Both insulin and ghrelin are recognized as orexigenic hormones. Insulin promotes substrate storage by stimulating lipogenesis and inhibiting lipolysis [42], while ghrelin causes weight gain by reducing fat utilization [43]. Unlike the consistency in the insulin reduction results after ingesting LC diets [6,10,11,14], studies on the response of ghrelin to LC exposure yielded conflicting findings, with reports of either unchanged [38,39] or increased levels [6]. In the current study, both of the orexigenic hormone levels (i.e., insulin and ghrelin) were decreased, though they did not appear to play a role in LC-induced weight loss, considering that changes in body weight were not associated with changes in circulating insulin or ghrelin concentrations at the overall level. In addition, the participants did not change their daily energy intake throughout the study, indicating an unchanged appetite. Nonetheless, we acknowledged that measuring circulating hormone concentrations alone does not necessarily reflect changes in hormone biosynthesis/secretion, signal induction, or receptor uptake. To clarify the mechanism by which LC induces weight loss, further examination of more sophisticated molecular biomarkers is needed, and other appetite or metabolism regulating hormones (e.g., thyroid hormones, cortisol, epinephrine, growth hormone) should be involved.

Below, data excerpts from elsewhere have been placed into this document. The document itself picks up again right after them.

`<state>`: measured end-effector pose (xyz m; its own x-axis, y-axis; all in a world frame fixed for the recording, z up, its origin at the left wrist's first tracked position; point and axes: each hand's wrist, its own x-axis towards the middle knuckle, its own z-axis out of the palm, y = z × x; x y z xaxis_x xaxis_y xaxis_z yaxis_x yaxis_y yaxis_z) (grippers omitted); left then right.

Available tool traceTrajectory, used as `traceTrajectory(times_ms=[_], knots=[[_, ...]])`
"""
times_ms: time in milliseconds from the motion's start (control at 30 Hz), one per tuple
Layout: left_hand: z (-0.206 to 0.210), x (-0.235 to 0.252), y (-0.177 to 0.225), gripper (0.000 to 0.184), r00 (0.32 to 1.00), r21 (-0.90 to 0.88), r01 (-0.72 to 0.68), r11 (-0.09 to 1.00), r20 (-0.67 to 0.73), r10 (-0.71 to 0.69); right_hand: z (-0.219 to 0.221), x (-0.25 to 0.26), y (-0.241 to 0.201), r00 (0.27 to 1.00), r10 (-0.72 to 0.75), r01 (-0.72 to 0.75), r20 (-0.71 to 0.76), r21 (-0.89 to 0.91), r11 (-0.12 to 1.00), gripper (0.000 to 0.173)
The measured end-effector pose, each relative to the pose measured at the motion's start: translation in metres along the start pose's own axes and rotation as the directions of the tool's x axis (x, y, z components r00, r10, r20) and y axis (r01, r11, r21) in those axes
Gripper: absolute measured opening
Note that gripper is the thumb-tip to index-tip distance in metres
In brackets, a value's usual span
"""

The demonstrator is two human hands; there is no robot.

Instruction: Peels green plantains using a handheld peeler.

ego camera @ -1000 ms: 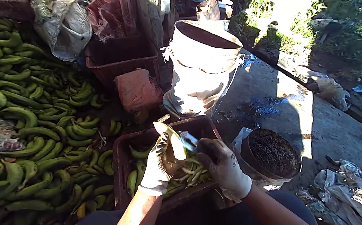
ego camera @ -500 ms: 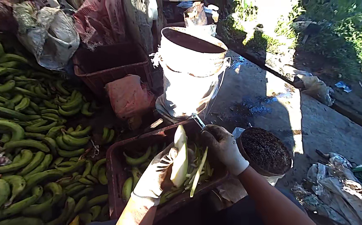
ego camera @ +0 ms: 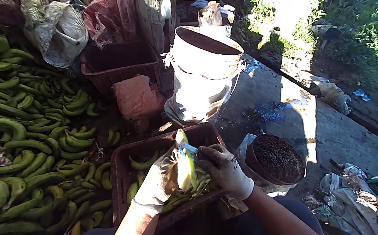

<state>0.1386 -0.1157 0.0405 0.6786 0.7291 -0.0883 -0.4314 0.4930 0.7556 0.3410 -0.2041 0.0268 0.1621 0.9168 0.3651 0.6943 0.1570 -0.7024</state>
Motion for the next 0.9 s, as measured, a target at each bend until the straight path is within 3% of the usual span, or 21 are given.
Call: traceTrajectory(times_ms=[67, 133, 200, 300, 433, 567, 667, 733, 800, 867, 900], knots=[[0.006, -0.007, 0.001, 0.029, 0.998, 0.149, 0.038, 0.988, 0.039, -0.045, -0.006, 0.016, 0.016, 0.986, 0.163, -0.163, 0.011, -0.019, 0.986, 0.041], [0.010, -0.008, -0.001, 0.030, 0.993, 0.096, 0.081, 0.992, 0.079, -0.089, -0.017, 0.028, 0.038, 0.931, 0.364, -0.362, 0.035, -0.039, 0.931, 0.043], [0.005, -0.001, -0.005, 0.038, 0.982, -0.024, 0.151, 0.988, 0.115, -0.148, -0.026, 0.031, 0.046, 0.907, 0.421, -0.421, -0.016, -0.009, 0.907, 0.045], [0.003, 0.007, -0.005, 0.036, 0.996, -0.081, 0.054, 0.995, -0.061, -0.059, -0.029, 0.021, 0.029, 0.948, 0.304, -0.304, -0.091, 0.018, 0.953, 0.045], [-0.005, 0.013, -0.007, 0.035, 0.981, -0.271, -0.117, 0.955, -0.180, 0.069, -0.017, -0.005, 0.002, 0.998, 0.048, -0.048, -0.040, -0.007, 0.999, 0.045], [-0.009, 0.015, -0.003, 0.042, 0.980, -0.390, -0.112, 0.914, -0.195, 0.037, -0.004, -0.017, -0.005, 0.985, -0.173, 0.174, 0.018, -0.087, 0.981, 0.046], [-0.005, 0.006, 0.002, 0.037, 0.998, -0.247, -0.016, 0.969, -0.067, 0.000, 0.000, -0.013, -0.004, 0.973, -0.231, 0.230, 0.005, -0.089, 0.969, 0.044], [-0.002, -0.003, 0.007, 0.030, 0.997, -0.064, 0.028, 0.998, 0.068, -0.024, -0.001, -0.003, -0.002, 0.992, -0.125, 0.124, -0.024, -0.064, 0.990, 0.042], [0.003, -0.007, 0.009, 0.027, 0.993, 0.089, 0.047, 0.995, 0.105, -0.056, -0.007, 0.013, 0.008, 0.994, 0.090, -0.096, -0.065, -0.101, 0.990, 0.042], [0.002, -0.006, 0.008, 0.033, 0.990, 0.147, 0.057, 0.988, 0.120, -0.075, -0.020, 0.026, 0.027, 0.946, 0.316, -0.324, -0.075, -0.130, 0.937, 0.046], [0.002, -0.005, 0.008, 0.034, 0.992, 0.145, 0.049, 0.988, 0.105, -0.065, -0.026, 0.028, 0.034, 0.931, 0.352, -0.362, -0.096, -0.118, 0.925, 0.047]])
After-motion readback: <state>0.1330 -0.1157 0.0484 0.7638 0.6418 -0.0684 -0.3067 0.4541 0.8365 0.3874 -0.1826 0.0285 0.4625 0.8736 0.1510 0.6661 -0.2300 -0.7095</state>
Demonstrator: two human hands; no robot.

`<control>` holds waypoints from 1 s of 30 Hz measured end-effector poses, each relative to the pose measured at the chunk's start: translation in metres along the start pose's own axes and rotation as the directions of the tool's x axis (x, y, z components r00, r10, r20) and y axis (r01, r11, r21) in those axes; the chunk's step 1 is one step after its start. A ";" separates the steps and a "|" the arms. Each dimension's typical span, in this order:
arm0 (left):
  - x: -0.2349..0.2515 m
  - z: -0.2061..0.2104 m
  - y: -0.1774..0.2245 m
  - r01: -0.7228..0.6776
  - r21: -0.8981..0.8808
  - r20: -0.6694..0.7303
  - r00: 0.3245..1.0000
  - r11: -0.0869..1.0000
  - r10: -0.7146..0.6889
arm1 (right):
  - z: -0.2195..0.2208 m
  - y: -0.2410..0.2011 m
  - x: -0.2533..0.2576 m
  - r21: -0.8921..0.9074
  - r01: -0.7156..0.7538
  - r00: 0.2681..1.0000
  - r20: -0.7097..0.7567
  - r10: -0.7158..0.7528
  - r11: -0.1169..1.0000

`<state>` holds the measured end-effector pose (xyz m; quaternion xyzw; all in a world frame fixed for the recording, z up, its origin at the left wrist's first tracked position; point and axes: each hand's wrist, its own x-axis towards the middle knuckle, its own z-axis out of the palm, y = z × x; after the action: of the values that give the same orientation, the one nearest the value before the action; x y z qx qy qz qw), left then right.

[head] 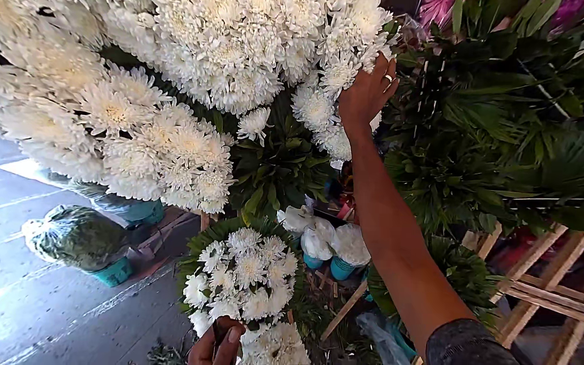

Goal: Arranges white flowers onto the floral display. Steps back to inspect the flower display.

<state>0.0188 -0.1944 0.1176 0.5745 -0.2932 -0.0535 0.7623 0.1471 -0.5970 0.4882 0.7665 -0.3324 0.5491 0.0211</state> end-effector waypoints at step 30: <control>-0.308 -0.162 -0.135 0.470 0.712 -0.569 -0.050 -0.522 -0.821 | -0.053 0.241 -0.724 -0.406 -0.560 -0.209 0.913 0.351 0.722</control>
<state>-0.1175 0.0266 -0.1507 0.8532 0.1128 -0.5082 -0.0342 -0.1526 -0.4114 -0.1905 0.7357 -0.4597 -0.1505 -0.4740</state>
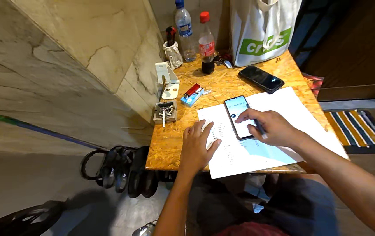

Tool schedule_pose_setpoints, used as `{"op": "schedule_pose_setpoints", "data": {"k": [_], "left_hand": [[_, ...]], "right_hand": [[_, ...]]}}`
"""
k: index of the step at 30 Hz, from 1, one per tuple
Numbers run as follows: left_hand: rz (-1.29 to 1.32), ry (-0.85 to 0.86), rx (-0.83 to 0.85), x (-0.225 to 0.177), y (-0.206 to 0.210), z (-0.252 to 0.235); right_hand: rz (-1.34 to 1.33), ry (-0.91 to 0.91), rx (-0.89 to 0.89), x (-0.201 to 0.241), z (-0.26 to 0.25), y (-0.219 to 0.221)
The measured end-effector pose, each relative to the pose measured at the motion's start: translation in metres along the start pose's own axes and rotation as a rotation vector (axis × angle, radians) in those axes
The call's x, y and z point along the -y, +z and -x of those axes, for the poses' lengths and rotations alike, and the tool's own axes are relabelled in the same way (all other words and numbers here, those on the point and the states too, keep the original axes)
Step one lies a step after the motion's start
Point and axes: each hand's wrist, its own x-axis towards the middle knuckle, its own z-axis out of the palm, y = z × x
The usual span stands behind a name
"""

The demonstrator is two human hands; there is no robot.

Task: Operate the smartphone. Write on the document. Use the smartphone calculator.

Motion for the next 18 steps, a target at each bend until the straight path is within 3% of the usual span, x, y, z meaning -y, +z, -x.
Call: {"op": "schedule_pose_setpoints", "data": {"k": [8, 13, 18], "left_hand": [[-0.011, 0.024, -0.029, 0.002, 0.002, 0.002], [-0.01, 0.034, -0.037, 0.002, 0.003, 0.003], [-0.002, 0.083, 0.013, 0.001, 0.003, 0.001]], "right_hand": [[0.054, 0.071, 0.105, -0.002, -0.015, -0.003], [-0.031, -0.035, -0.059, -0.005, 0.017, -0.005], [-0.018, 0.045, -0.105, -0.009, 0.027, -0.003]]}}
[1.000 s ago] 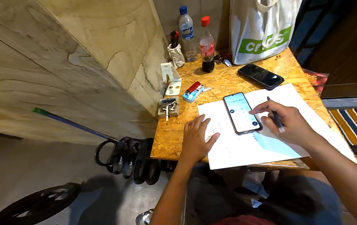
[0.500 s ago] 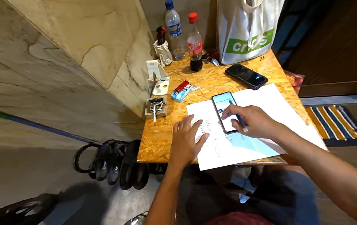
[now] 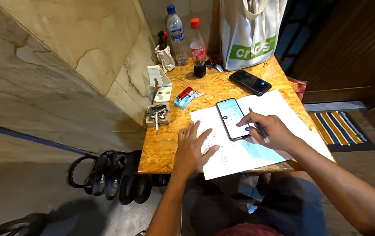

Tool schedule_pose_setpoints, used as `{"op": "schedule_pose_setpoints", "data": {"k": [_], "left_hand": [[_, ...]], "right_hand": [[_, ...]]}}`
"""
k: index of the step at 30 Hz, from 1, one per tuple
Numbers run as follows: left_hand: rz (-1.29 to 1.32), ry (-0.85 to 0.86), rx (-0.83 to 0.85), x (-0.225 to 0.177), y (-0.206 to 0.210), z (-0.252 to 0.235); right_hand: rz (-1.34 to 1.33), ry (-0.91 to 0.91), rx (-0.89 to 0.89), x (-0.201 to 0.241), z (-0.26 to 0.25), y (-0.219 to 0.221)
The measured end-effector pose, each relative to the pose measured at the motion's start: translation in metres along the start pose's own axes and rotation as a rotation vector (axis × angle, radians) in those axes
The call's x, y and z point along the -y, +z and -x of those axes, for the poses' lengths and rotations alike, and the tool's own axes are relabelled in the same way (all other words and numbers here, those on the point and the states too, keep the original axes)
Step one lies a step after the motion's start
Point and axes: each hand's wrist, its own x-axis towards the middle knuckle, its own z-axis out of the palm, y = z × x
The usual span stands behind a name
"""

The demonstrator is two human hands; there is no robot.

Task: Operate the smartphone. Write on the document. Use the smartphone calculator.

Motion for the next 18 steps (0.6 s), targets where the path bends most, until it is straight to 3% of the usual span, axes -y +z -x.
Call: {"op": "schedule_pose_setpoints", "data": {"k": [4, 14, 18], "left_hand": [[0.006, -0.015, 0.025, 0.001, -0.001, 0.001], [0.014, -0.162, -0.059, -0.001, -0.003, 0.003], [0.009, -0.183, -0.042, -0.001, -0.003, 0.003]], "right_hand": [[0.01, 0.05, 0.017, -0.007, -0.006, -0.003], [-0.042, 0.016, -0.175, -0.007, 0.007, -0.014], [-0.061, 0.013, -0.165, -0.005, -0.001, -0.014]]}}
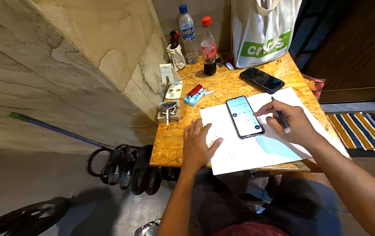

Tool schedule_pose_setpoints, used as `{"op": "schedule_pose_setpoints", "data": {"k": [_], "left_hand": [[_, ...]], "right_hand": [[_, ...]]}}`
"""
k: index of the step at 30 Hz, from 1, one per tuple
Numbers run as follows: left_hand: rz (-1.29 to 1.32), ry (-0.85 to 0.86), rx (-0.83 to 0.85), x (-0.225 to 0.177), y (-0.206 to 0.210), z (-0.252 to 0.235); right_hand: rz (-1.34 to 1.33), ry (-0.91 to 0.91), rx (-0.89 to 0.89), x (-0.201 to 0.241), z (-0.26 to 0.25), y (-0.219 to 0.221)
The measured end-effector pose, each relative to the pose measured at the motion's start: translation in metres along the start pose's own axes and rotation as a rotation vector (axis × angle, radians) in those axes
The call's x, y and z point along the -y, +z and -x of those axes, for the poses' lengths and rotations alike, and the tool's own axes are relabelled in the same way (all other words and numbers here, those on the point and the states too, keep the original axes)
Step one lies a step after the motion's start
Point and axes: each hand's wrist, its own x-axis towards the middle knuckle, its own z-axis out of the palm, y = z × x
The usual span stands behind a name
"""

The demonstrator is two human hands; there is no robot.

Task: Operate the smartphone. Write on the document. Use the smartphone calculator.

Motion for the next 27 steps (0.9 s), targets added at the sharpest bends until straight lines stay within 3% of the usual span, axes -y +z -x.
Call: {"op": "schedule_pose_setpoints", "data": {"k": [19, 27], "left_hand": [[-0.009, 0.019, 0.009, 0.0, 0.001, 0.0], [0.071, 0.138, -0.007, 0.003, 0.002, 0.001]], "right_hand": [[0.01, 0.029, 0.065, 0.004, -0.006, 0.011], [0.029, 0.053, 0.208, 0.01, -0.009, 0.015]]}}
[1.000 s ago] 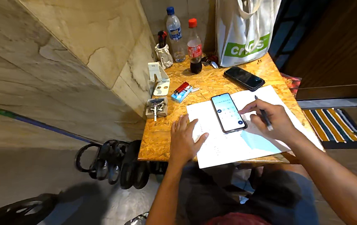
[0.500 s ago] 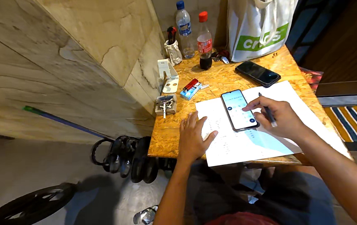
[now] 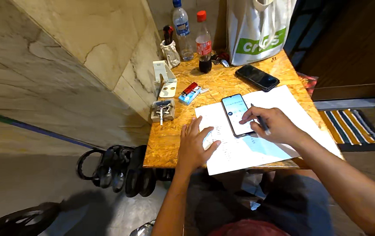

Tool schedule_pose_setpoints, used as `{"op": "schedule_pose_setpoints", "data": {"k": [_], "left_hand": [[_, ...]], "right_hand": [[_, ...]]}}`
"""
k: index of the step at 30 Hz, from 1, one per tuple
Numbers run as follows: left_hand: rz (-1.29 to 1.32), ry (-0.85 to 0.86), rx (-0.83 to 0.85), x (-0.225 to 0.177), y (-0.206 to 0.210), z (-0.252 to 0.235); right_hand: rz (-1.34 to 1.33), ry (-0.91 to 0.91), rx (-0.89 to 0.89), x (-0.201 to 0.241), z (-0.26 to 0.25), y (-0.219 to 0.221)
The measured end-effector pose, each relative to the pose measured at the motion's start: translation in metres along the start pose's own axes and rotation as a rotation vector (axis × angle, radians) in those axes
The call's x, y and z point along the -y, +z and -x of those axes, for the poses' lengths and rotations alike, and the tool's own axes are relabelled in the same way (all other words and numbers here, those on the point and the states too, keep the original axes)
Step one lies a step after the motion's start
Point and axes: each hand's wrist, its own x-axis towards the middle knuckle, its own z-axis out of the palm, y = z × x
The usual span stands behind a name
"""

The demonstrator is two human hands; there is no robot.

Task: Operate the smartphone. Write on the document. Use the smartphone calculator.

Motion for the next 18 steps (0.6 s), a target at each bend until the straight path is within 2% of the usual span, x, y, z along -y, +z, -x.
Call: {"op": "schedule_pose_setpoints", "data": {"k": [6, 11, 14, 16, 18], "left_hand": [[0.049, 0.082, -0.008, 0.002, 0.0, 0.001], [-0.016, -0.05, -0.04, 0.001, -0.002, 0.0], [-0.061, -0.127, -0.03, 0.0, -0.001, -0.002], [-0.067, -0.134, -0.023, -0.001, -0.001, -0.003], [-0.066, -0.112, -0.011, -0.001, -0.001, -0.003]], "right_hand": [[0.086, 0.018, 0.057, -0.001, -0.02, 0.0], [0.05, -0.092, -0.007, -0.002, -0.002, 0.0], [0.026, -0.094, 0.002, 0.0, 0.006, 0.002], [0.057, -0.088, -0.01, 0.003, -0.001, 0.004], [0.069, -0.064, 0.05, 0.006, -0.015, 0.005]]}}
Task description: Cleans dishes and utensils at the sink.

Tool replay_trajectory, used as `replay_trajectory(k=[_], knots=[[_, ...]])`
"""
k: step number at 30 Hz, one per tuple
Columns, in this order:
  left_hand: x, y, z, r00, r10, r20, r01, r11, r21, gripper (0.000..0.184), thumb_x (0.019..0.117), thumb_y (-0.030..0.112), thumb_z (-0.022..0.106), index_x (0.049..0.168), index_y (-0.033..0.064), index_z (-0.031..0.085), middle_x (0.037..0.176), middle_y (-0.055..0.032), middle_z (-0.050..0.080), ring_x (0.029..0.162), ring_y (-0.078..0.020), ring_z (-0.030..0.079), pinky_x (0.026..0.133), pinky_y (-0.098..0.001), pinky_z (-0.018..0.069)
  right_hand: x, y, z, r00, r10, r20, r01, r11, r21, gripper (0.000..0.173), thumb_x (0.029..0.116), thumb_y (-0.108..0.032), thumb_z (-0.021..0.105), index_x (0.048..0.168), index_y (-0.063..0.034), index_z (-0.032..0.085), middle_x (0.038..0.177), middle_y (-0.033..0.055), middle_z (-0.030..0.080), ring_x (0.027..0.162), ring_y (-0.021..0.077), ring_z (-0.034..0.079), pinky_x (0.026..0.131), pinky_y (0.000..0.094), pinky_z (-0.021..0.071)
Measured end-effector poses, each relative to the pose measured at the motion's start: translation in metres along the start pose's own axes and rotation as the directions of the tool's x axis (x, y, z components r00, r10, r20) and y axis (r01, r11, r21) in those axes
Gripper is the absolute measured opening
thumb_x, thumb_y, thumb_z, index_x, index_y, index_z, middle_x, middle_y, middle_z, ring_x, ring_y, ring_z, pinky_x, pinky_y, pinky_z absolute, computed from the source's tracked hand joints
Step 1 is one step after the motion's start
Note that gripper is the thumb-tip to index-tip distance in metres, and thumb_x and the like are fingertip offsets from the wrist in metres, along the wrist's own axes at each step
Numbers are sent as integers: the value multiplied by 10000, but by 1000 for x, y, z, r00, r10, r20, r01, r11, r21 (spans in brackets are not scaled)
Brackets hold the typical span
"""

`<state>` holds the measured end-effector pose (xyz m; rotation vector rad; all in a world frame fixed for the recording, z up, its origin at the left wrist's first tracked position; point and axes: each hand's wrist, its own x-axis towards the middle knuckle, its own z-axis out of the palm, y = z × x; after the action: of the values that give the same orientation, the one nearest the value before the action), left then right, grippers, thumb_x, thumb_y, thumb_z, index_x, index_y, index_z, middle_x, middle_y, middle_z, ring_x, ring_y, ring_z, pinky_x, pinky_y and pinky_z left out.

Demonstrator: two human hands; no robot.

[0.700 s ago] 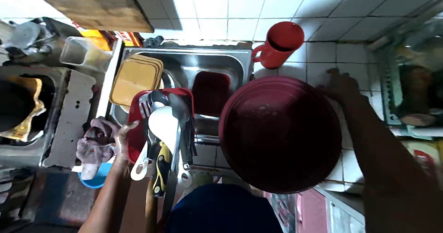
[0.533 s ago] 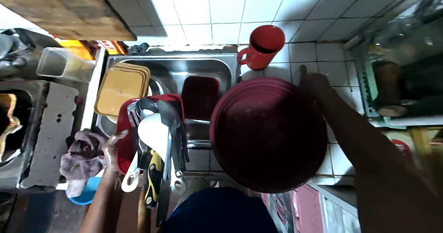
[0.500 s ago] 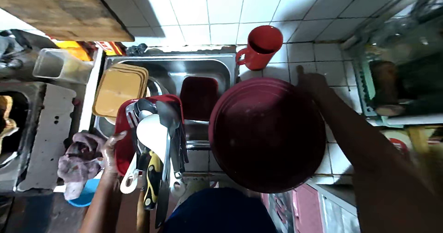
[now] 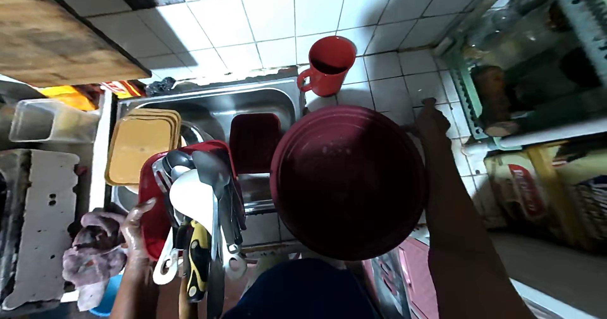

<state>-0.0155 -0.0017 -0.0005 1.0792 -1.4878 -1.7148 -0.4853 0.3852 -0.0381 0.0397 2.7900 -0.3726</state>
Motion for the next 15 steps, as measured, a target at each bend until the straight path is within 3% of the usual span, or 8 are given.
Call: replay_trajectory(k=[4, 8, 11, 13, 15], knots=[[0, -2, 4, 1000, 8, 22, -8, 1000, 1, 360, 1013, 69, 305, 967, 205, 635, 865, 148, 731, 815, 62, 680, 752, -155, 578, -2, -6, 3, 1000, 8, -25, -7, 1000, 12, 914, 797, -27, 808, 1559, -41, 304, 1246, 403, 594, 1161, 605, 577, 919, 742, 434], [-2, -3, 11, 1000, 2, 21, -1, 1000, -11, 353, 1012, 57, 302, 968, 201, 622, 858, 155, 721, 812, 74, 671, 751, -144, 571, 8, 1, 7, 1000, 8, 24, -9, 998, 55, 886, 818, -120, 828, 1544, -42, 327, 1281, 384, 586, 1190, 584, 571, 933, 733, 439], [-2, 0, 14, 1000, -14, 16, 15, 1000, -18, 347, 1014, 54, 302, 953, 201, 610, 833, 160, 716, 787, 76, 669, 728, -144, 574, 10, 16, 0, 998, -49, 48, 42, 988, 149, 664, 880, -119, 787, 1429, 77, 471, 1313, 396, 561, 1216, 574, 555, 985, 723, 432], [-1, 0, 13, 999, -31, 31, 31, 999, -30, 361, 1018, 65, 304, 948, 199, 631, 841, 152, 721, 789, 64, 675, 730, -152, 578, -9, 20, -21, 996, -90, 6, 87, 973, 215, 527, 950, -153, 712, 1323, 165, 516, 1270, 404, 568, 1141, 556, 594, 962, 693, 468], [0, 1, 13, 998, -36, 46, 38, 999, -38, 377, 1017, 66, 287, 950, 203, 632, 841, 149, 726, 786, 64, 678, 726, -152, 580, -53, 18, -48, 985, -169, -12, 165, 941, 294, 429, 985, -161, 672, 1257, 147, 548, 1160, 357, 600, 945, 466, 644, 837, 632, 528]])
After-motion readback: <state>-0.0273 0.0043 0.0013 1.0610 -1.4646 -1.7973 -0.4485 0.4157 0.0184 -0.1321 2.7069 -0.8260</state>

Of note, the current study has several limitations. First, given that our previous studies have examined the effects of LC diet on body composition [5,7], this was not the main research scope of this study. However, lacking sophisticated body composition variables has somewhat limited the interpretation of hormone results in the current study. Second, none of the biosynthesis/secretion, signal induction, or receptor uptake of the related hormones was measured in this study, which has also limited the in-depth understanding of the findings. Third, since standard pre-prepared LC meals were not provided, participants selected low-carbohydrate foods/beverages by themselves according to the nutritional instructions, and food intake was also self-reported; therefore, we cannot rule out the possibility of underreporting or overreporting. Future studies could consider more strict control of macronutrient proportions by providing standard LC meals. Additionally, although our short-term LC trial has demonstrated favorable cardiometabolic outcomes, the long-term safety of LC deserves further evaluation, as evidence shows that long-term consumption of LC increases the risks of higher low-density lipoprotein cholesterol (LDL-C) levels [44], osteoporosis [45], and all-cause mortality [46]. Continuous consumption of higher dietary fat during LCs has raised concerns about the influence of LCs on blood lipids, especially the LDL-C, which is a recognized predictor for major cardiovascular events [47]. In spite of favorable changes in triglyceride and high-density lipoprotein cholesterol, several studies have linked LCs to elevated LDL-C levels [44]. Therefore, periodic testing of blood lipids is necessary while performing LCs.

5. Conclusions

In summary, the present study demonstrated that the short-term (i.e., 4-week) LC diet was able to elicit marked weight loss; improve blood pressure and insulin sensitivity; and reduce fasting insulin, leptin, and ghrelin levels in overweight/obese but otherwise healthy women. However, the addition of HIIT or MICT to the carbohydrate restriction diet did not enhance the improvements in any of the examined cardiometabolic profiles. Although favorable changes in cardiometabolic health were observed in this short-term study, these findings should be interpreted with caution when extrapolating the long-term effects of LC from the short-term study results. Further studies are expected to reveal the long-term safety and effectiveness of LC on cardiometabolic profiles and how long these effects can last.